Change-Id: I5e02face6ca0fa4526576dd70d0261ea3ee69506
(cherry picked from commit 566789dffda3dfec00ecf00f9819e7a515fb2c61)
Provenance: https://code.ipdelivery.arm.com/c/GPU/mali-ddk/+/5071
Bug: 274014055

3 files changed, 75 insertions, 66 deletions

diff --git a/mali_kbase/mmu/mali_kbase_mmu.c b/mali_kbase/mmu/mali_kbase_mmu.c
index 4828cdc..88b0197 100644
--- a/mali_kbase/mmu/mali_kbase_mmu.c
+++ b/mali_kbase/mmu/mali_kbase_mmu.c
@@ -1,7 +1,7 @@
 // SPDX-License-Identifier: GPL-2.0 WITH Linux-syscall-note
 /*
  *
- * (C) COPYRIGHT 2010-2022 ARM Limited. All rights reserved.
+ * (C) COPYRIGHT 2010-2023 ARM Limited. All rights reserved.
  *
  * This program is free software and is provided to you under the terms of the
  * GNU General Public License version 2 as published by the Free Software
@@ -2066,60 +2066,6 @@ int kbase_mmu_insert_pages(struct kbase_device *kbdev,
 
 KBASE_EXPORT_TEST_API(kbase_mmu_insert_pages);
 
-/**
- * kbase_mmu_flush_noretain() - Flush and invalidate the GPU caches
- * without retaining the kbase context.
- * @kctx: The KBase context.
- * @vpfn: The virtual page frame number to start the flush on.
- * @nr: The number of pages to flush.
- *
- * As per kbase_mmu_flush_invalidate but doesn't retain the kctx or do any
- * other locking.
- */
-static void kbase_mmu_flush_noretain(struct kbase_context *kctx, u64 vpfn, size_t nr)
-{
-	struct kbase_device *kbdev = kctx->kbdev;
-	int err;
-	/* Calls to this function are inherently asynchronous, with respect to
-	 * MMU operations.
-	 */
-	const enum kbase_caller_mmu_sync_info mmu_sync_info = CALLER_MMU_ASYNC;
-	struct kbase_mmu_hw_op_param op_param;
-
-	lockdep_assert_held(&kctx->kbdev->hwaccess_lock);
-	lockdep_assert_held(&kctx->kbdev->mmu_hw_mutex);
-
-	/* Early out if there is nothing to do */
-	if (nr == 0)
-		return;
-
-	/* flush L2 and unlock the VA (resumes the MMU) */
-	op_param.vpfn = vpfn;
-	op_param.nr = nr;
-	op_param.op = KBASE_MMU_OP_FLUSH_MEM;
-	op_param.kctx_id = kctx->id;
-	op_param.mmu_sync_info = mmu_sync_info;
-	if (mmu_flush_cache_on_gpu_ctrl(kbdev)) {
-		/* Value used to prevent skipping of any levels when flushing */
-		op_param.flush_skip_levels = pgd_level_to_skip_flush(0xF);
-		err = kbase_mmu_hw_do_flush_on_gpu_ctrl(kbdev, &kbdev->as[kctx->as_nr],
-							&op_param);
-	} else {
-		err = kbase_mmu_hw_do_flush_locked(kbdev, &kbdev->as[kctx->as_nr],
-						   &op_param);
-	}
-
-	if (err) {
-		/* Flush failed to complete, assume the
-		 * GPU has hung and perform a reset to recover
-		 */
-		dev_err(kbdev->dev, "Flush for GPU page table update did not complete. Issuing GPU soft-reset to recover");
-
-		if (kbase_prepare_to_reset_gpu_locked(kbdev, RESET_FLAGS_NONE))

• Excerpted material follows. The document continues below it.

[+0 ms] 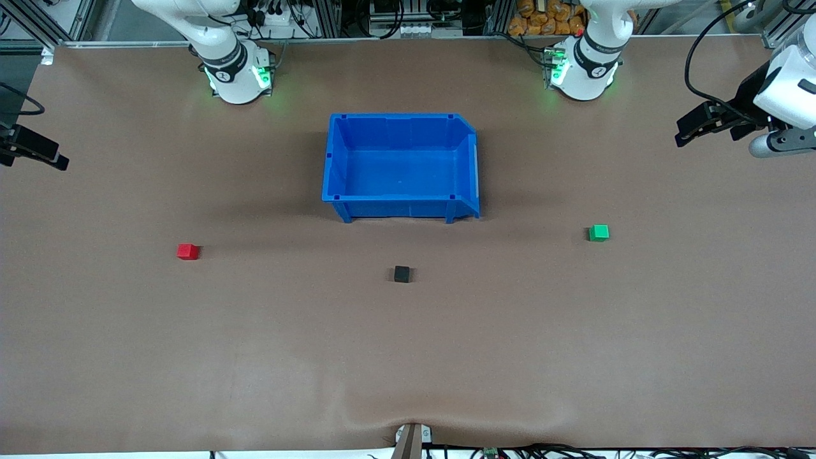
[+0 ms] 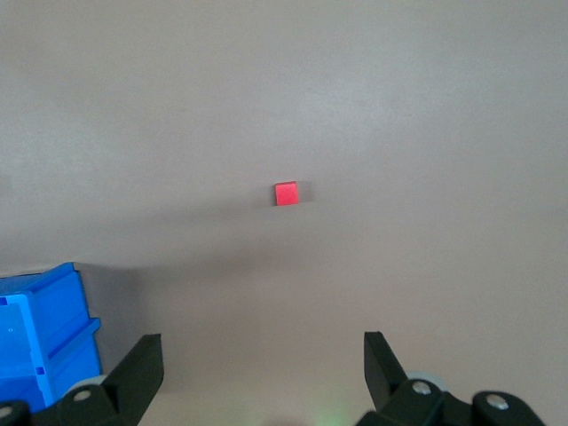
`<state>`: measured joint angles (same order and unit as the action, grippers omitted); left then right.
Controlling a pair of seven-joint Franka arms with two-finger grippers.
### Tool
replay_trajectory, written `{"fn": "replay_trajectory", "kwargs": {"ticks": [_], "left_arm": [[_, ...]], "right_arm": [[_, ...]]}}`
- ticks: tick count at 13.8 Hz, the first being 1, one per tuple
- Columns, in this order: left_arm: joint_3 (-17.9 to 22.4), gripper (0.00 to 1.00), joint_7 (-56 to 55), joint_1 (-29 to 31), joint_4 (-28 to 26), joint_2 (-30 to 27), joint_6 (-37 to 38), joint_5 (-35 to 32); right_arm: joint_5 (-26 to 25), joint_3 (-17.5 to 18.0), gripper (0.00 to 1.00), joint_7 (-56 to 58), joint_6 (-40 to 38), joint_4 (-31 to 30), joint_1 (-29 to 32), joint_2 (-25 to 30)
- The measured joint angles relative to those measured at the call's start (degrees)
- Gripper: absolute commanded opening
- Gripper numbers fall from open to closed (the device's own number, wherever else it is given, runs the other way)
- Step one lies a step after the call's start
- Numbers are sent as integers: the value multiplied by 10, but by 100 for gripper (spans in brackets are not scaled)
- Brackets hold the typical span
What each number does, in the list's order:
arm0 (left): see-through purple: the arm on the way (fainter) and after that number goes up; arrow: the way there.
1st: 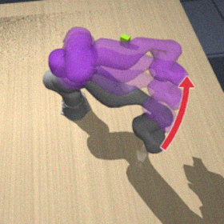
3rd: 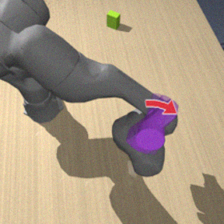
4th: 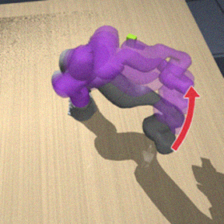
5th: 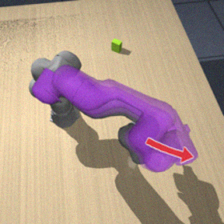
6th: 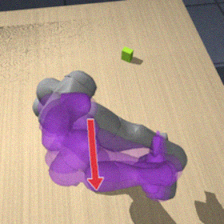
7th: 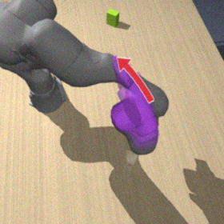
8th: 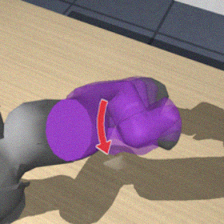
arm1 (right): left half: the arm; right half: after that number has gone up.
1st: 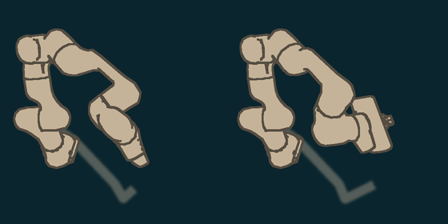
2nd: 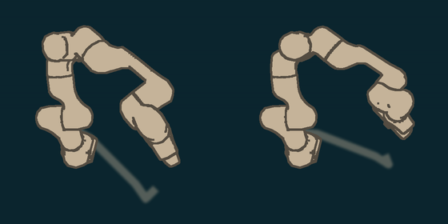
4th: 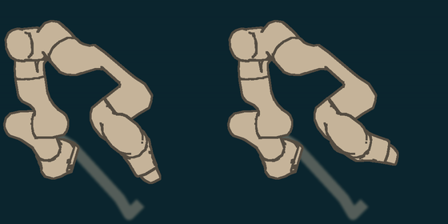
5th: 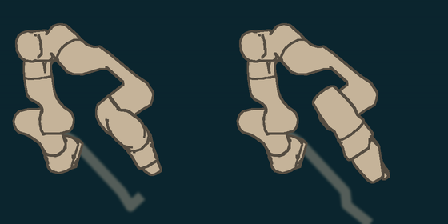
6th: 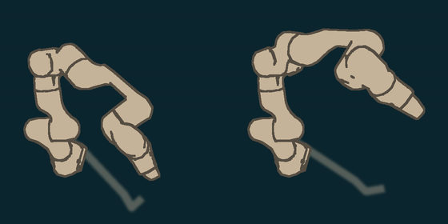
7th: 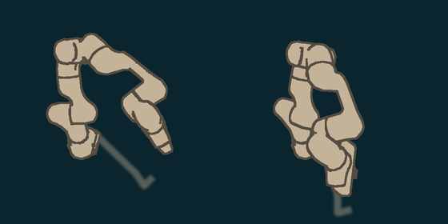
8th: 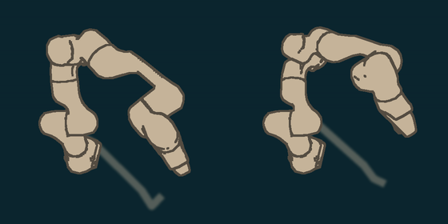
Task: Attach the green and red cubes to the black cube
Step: 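Move the left gripper down toward the green cube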
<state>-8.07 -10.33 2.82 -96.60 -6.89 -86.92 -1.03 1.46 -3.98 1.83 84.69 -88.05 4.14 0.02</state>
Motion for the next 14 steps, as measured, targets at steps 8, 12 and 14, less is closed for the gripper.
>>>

-			kbase_reset_gpu_locked(kbdev);
-	}
-}
-
 void kbase_mmu_update(struct kbase_device *kbdev,
 		struct kbase_mmu_table *mmut,
 		int as_nr)
@@ -2142,6 +2088,14 @@ void kbase_mmu_disable_as(struct kbase_device *kbdev, int as_nr)
 
 void kbase_mmu_disable(struct kbase_context *kctx)
 {
+	/* Calls to this function are inherently asynchronous, with respect to
+	 * MMU operations.
+	 */
+	const enum kbase_caller_mmu_sync_info mmu_sync_info = CALLER_MMU_ASYNC;
+	struct kbase_device *kbdev = kctx->kbdev;
+	struct kbase_mmu_hw_op_param op_param = { 0 };
+	int lock_err, flush_err;
+
 	/* ASSERT that the context has a valid as_nr, which is only the case
 	 * when it's scheduled in.
 	 *
@@ -2152,16 +2106,49 @@ void kbase_mmu_disable(struct kbase_context *kctx)

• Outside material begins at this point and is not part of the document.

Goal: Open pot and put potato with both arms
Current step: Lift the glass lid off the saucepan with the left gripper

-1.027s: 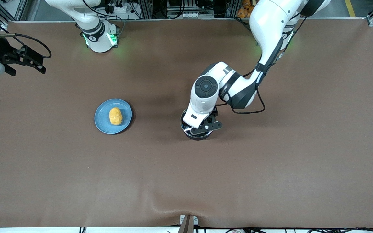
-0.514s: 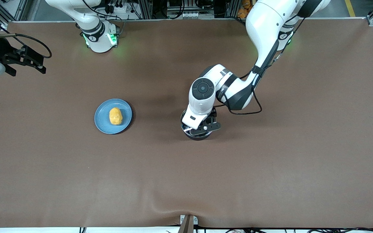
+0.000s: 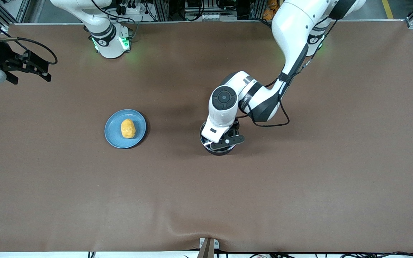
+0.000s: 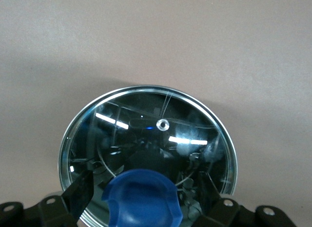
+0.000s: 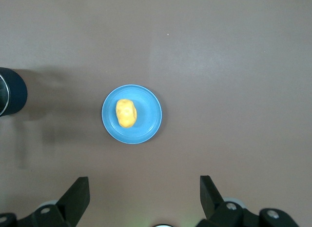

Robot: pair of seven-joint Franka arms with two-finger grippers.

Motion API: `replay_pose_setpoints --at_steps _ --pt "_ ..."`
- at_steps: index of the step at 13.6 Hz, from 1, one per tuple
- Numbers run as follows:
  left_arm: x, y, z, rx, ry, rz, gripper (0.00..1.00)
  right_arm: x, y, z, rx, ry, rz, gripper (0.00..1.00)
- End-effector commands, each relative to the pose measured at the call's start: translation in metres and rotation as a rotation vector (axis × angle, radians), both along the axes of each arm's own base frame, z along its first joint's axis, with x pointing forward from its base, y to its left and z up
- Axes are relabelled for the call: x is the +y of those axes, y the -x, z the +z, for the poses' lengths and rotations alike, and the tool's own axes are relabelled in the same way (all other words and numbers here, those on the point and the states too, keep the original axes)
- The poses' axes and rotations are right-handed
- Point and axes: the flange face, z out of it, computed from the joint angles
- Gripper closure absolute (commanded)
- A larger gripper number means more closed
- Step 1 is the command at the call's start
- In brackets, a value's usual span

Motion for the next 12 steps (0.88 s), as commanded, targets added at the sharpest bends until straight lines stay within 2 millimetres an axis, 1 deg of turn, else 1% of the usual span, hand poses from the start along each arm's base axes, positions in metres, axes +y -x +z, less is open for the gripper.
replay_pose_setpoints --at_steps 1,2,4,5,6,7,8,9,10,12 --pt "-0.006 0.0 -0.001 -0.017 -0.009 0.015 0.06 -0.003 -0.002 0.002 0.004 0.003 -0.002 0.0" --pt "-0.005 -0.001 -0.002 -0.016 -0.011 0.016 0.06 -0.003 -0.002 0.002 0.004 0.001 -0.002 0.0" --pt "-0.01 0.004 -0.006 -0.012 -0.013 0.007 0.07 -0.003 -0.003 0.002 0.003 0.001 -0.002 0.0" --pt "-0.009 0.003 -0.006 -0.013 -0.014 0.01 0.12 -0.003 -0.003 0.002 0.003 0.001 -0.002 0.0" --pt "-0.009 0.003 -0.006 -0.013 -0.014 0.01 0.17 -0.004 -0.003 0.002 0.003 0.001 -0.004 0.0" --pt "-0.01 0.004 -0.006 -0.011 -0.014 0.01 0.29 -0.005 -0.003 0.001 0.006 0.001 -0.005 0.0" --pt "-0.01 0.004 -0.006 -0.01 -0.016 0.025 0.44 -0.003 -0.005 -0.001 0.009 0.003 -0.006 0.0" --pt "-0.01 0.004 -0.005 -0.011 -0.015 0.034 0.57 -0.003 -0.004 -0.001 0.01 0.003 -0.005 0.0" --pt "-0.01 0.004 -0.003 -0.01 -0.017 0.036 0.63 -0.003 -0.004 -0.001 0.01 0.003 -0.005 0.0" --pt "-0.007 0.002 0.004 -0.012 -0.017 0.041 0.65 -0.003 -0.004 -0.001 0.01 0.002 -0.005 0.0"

 	lockdep_assert_held(&kctx->kbdev->hwaccess_lock);
 	lockdep_assert_held(&kctx->kbdev->mmu_hw_mutex);
 
-	/*
-	 * The address space is being disabled, drain all knowledge of it out
-	 * from the caches as pages and page tables might be freed after this.
-	 *
-	 * The job scheduler code will already be holding the locks and context
-	 * so just do the flush.
+	op_param.vpfn = 0;
+	op_param.nr = ~0;
+	op_param.op = KBASE_MMU_OP_FLUSH_MEM;
+	op_param.kctx_id = kctx->id;
+	op_param.mmu_sync_info = mmu_sync_info;
+
+#if MALI_USE_CSF
+	/* 0xF value used to prevent skipping of any levels when flushing */
+	if (mmu_flush_cache_on_gpu_ctrl(kbdev))

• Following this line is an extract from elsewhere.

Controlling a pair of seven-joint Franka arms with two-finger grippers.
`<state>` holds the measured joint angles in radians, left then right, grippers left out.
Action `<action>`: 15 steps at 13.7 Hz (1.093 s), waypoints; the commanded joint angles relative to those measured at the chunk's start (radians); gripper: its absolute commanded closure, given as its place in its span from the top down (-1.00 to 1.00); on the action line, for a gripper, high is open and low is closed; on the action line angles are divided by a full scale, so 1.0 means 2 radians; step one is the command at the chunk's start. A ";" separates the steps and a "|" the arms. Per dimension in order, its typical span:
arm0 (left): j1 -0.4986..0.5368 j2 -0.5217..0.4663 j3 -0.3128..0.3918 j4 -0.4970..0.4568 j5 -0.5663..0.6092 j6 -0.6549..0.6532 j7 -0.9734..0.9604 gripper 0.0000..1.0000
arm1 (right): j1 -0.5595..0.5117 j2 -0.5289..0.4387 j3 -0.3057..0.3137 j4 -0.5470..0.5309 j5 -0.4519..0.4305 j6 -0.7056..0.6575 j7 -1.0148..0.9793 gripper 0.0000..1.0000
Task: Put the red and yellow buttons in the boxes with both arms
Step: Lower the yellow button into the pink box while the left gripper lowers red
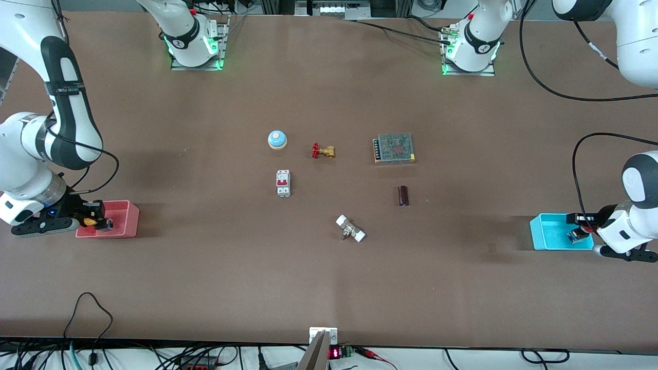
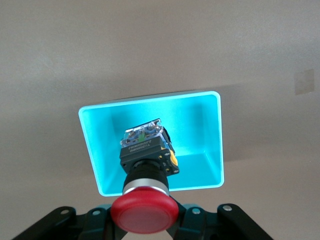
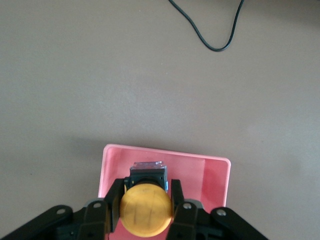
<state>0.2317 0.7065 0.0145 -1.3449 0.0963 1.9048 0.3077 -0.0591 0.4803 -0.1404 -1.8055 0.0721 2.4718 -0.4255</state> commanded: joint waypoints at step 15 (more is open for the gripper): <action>0.008 0.051 -0.002 0.011 0.008 -0.005 0.049 -0.64 | -0.023 0.026 0.003 -0.013 0.017 -0.002 -0.033 -0.40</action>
<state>0.2407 0.7909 0.0139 -1.3441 0.0963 1.9005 0.3752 -0.0990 0.5340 -0.1398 -1.8255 0.0761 2.4685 -0.4619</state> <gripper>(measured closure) 0.815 0.577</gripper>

+		op_param.flush_skip_levels = pgd_level_to_skip_flush(0xF);
+#endif
+
+	/* lock MMU to prevent existing jobs on GPU from executing while the AS is
+	 * not yet disabled
+	 */
+	lock_err = kbase_mmu_hw_do_lock(kbdev, &kbdev->as[kctx->as_nr], &op_param);
+	if (lock_err)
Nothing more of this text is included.